Disamping itu masih banyak tokoh perempuan Khonghucu lainnya seperti Nabi Nuwa yang merupakan adik perempuan Fu
XI (30 – 29 M) yang menciptakan Hukum dan Etika Perkawinan (Undang-Undang Perkawinan). Juga ada Nabi Lei Zu yang merupakan Nabi perempuan kedua dalam Agama Khonghucu. Ia mengajarkan cara dan etika berpakaian dan tata busana untuk menentukan peringkat jabatan dalam tata pemerintahan yang sesuai dengan kesusilaan. Ia juga mengajarkan cara beternak ulat sutera dan menemukan alat untuk menenun kain sutera.
Selain itu ada Nabi Jiang Yuan yang adalah Permaisuri Raja Di Ku (cicit Baginda Huang Di), 2435 – 2365 SM, yang oleh rakyat disebut Dewa Pertanian. Ada juga Nabi Tai Ren, Yan Zheng Zai (Ibu Nabi Kongzi), Ibu Huang Yue Ying istri Zhuge Liang, Ibunda Gu Yan Wu seorang yang terpelajar dan patriotik [Dewi Riawati Saputra, h.131-133].

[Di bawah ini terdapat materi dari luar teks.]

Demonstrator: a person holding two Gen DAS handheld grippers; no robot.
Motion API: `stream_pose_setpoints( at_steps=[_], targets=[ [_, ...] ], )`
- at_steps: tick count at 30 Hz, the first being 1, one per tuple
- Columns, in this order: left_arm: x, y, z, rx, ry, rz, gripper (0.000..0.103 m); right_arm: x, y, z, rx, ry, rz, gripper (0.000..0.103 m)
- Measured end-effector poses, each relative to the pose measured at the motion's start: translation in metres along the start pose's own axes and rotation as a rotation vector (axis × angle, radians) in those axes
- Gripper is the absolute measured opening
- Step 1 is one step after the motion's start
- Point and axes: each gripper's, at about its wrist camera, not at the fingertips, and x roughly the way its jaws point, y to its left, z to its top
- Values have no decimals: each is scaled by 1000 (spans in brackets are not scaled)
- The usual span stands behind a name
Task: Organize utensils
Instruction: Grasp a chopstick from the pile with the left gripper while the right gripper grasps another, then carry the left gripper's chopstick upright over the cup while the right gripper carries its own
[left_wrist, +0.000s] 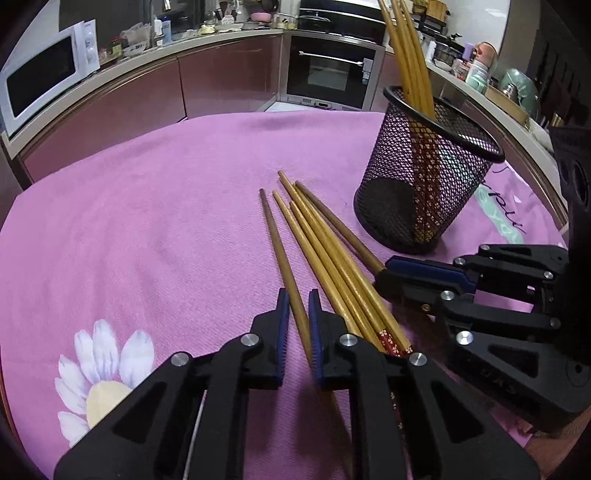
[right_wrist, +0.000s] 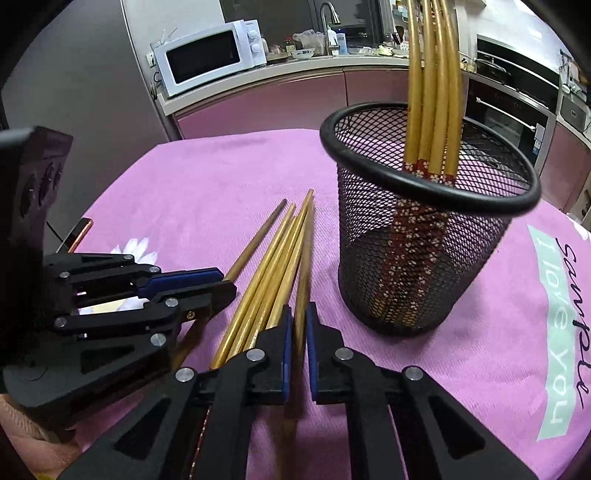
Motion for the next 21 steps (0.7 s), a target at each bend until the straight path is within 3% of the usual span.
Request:
stream_pose_setpoints(
  at_steps=[9,21],
  targets=[
    [-16,7,-7,-43,-22,-45,8,-25,-3,-2,-2,-43,69,5],
    [-84,18,2,-69,-150,-165,8,-81,-7,7,-20,-188,144,5]
  ],
)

Dalam konteks Indonesia, konsep imam di Khonghucu, tidak sama dengan konsep asalnya dari Tiongkok. Di Tiongkok imam hanya laki-laki. Tapi di Indonesia perempuan juga bisa menjadi imam. Ada perempuan yang menjadi haksu, rohaniawan paling senior dalam tradisi Khonghucu. Di Blitar ada tokoh Haksu Titis, tokoh yang mampu mengorganisir pergerakan umat Khonghucu. Di Indonesia, perempuan bisa menjadi pemimpin upacara ritual, sedangkan di Tiongkok hanya laki-laki yang bisa. Seperti Liliany Lontoh yang fasih dalam memimpin upacara, hal ini umum terjadi sejak tahun 60-an. Para ilmuwan kaget dengan hal ini. Ini menjadi modal. Ini keunikan. Belajar Khonghucu belajarlah di Indonesia karena sangat berbeda liturginya.

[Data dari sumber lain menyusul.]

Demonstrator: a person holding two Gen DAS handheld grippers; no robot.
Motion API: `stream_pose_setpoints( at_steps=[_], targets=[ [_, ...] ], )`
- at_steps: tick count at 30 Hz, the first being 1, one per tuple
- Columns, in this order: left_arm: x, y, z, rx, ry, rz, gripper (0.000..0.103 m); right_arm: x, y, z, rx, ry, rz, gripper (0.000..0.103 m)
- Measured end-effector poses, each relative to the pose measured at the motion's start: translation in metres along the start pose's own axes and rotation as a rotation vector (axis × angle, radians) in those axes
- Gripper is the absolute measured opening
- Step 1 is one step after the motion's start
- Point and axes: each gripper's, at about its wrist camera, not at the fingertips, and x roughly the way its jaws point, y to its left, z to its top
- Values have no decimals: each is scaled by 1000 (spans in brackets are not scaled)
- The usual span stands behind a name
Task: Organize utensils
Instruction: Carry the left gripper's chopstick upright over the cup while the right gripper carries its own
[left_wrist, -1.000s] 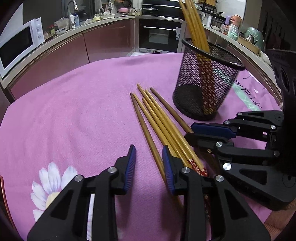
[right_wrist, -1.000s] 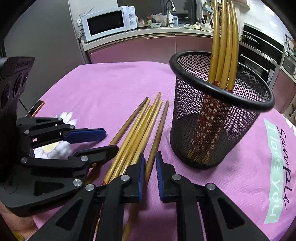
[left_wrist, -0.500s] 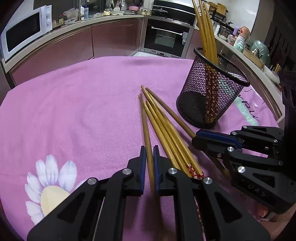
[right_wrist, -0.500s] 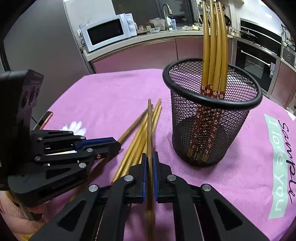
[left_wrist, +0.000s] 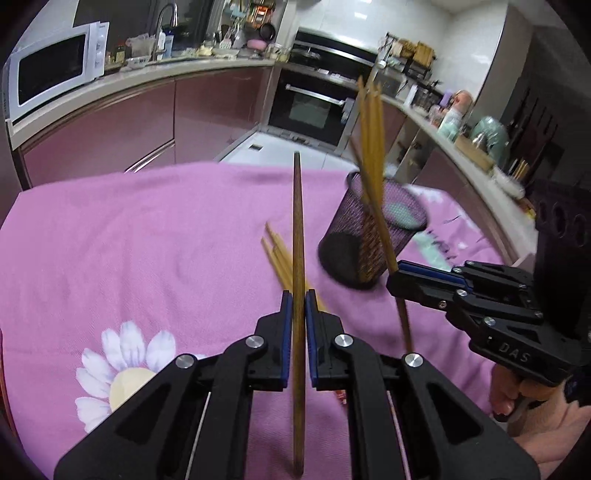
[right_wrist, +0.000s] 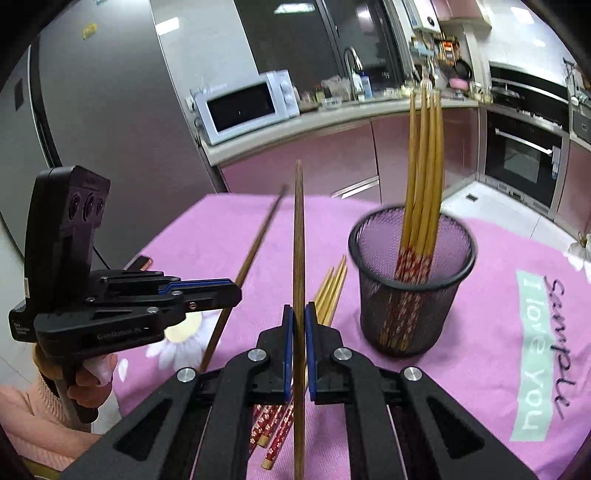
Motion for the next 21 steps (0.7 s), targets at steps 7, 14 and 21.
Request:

Di Tiongkok tidak ada imam perempuan karena di Tiongkok pasca Tiongkok menjadi komunis agama Khonghucu pernah dipersekusi. Agama Khonghucu menjadi korban ideologi komunis. Akibatnya banyak ajaran Khonghucu yang tidak didalami secara
utuh. Hal ini berbeda dengan yang terjadi di Indonesia. Di Indonesia ajaran Khonghucu pada zaman dinasti-dinasti masa lampau di Tiongkok diperdalam dan dipraktikkan dengan baik.